Une thérapie accidentelle pour l’Irak

Les médecins utilisent le mot « crise » pour décrire le moment charnière où un patient meurt ou commence à aller mieux. Le patient irakien du président George W. Bush semble avoir atteint ce point. La plupart des commentateurs semblent penser que la dernière ordonnance de Bush – l’envoi de 21.000 soldats supplémentaires pour réprimer les milices de Bagdad – aura pour effet de retarder, au mieux, l’inéluctable mort de son rêve d’un Irak démocratique. Et pourtant des facteurs échappant à son contrôle et dont il n’est pas l’auteur (du moins intentionnellement) pourraient faire en sorte que l’Irak échappe à un destin annoncé.

L’un des facteurs clés est que pour la première fois depuis l’invasion de l’Irak par les Etats-Unis et la Grande-Bretagne, les dirigeants arabes sunnites soutiennent une stratégie militaire américaine pour ce pays. Ces dirigeants vivent dans la terreur du tremblement de terre géopolitique que ne manquerait pas de provoquer la désintégration d’une autorité politique à Bagdad, estimant qu’une guerre civile totale en découlerait – une guerre qui ne respecterait pas les frontières internationales.
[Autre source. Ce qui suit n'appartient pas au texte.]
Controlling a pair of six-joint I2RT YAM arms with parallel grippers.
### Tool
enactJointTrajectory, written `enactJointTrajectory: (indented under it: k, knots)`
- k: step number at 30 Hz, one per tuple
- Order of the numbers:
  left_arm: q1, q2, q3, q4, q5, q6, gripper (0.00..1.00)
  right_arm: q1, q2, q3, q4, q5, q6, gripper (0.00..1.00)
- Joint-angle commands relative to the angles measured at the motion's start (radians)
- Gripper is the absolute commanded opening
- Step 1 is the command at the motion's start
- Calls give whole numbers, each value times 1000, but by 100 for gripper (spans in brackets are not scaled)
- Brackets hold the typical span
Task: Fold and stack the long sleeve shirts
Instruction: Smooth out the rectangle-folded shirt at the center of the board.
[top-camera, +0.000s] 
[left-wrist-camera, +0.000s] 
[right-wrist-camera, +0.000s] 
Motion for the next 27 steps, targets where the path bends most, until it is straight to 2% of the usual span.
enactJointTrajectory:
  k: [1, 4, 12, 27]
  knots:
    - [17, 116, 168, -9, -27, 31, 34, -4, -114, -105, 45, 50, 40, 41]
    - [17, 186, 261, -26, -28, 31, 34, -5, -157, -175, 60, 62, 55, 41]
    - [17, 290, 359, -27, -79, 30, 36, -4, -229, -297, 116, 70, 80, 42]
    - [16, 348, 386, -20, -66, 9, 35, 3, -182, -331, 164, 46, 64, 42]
Bien sûr, l’administration américaine a encouragé les dirigeants sunnites à croire à ce scénario. La récente tournée de la secrétaire d’État Condoleezza Rice dans les capitales du Moyen-Orient a eu pour objectif de faire comprendre à l’Égypte, à la Jordanie, à l’Arabie saoudite et aux États du Golfe qu’un échec et un retrait précipité des Etats-Unis ne manqueraient pas de les déstabiliser. L’emprise incertaine qu’ont ces dirigeants sur leurs propres sociétés ont fait que les avertissements américains ne sont pas restés vains.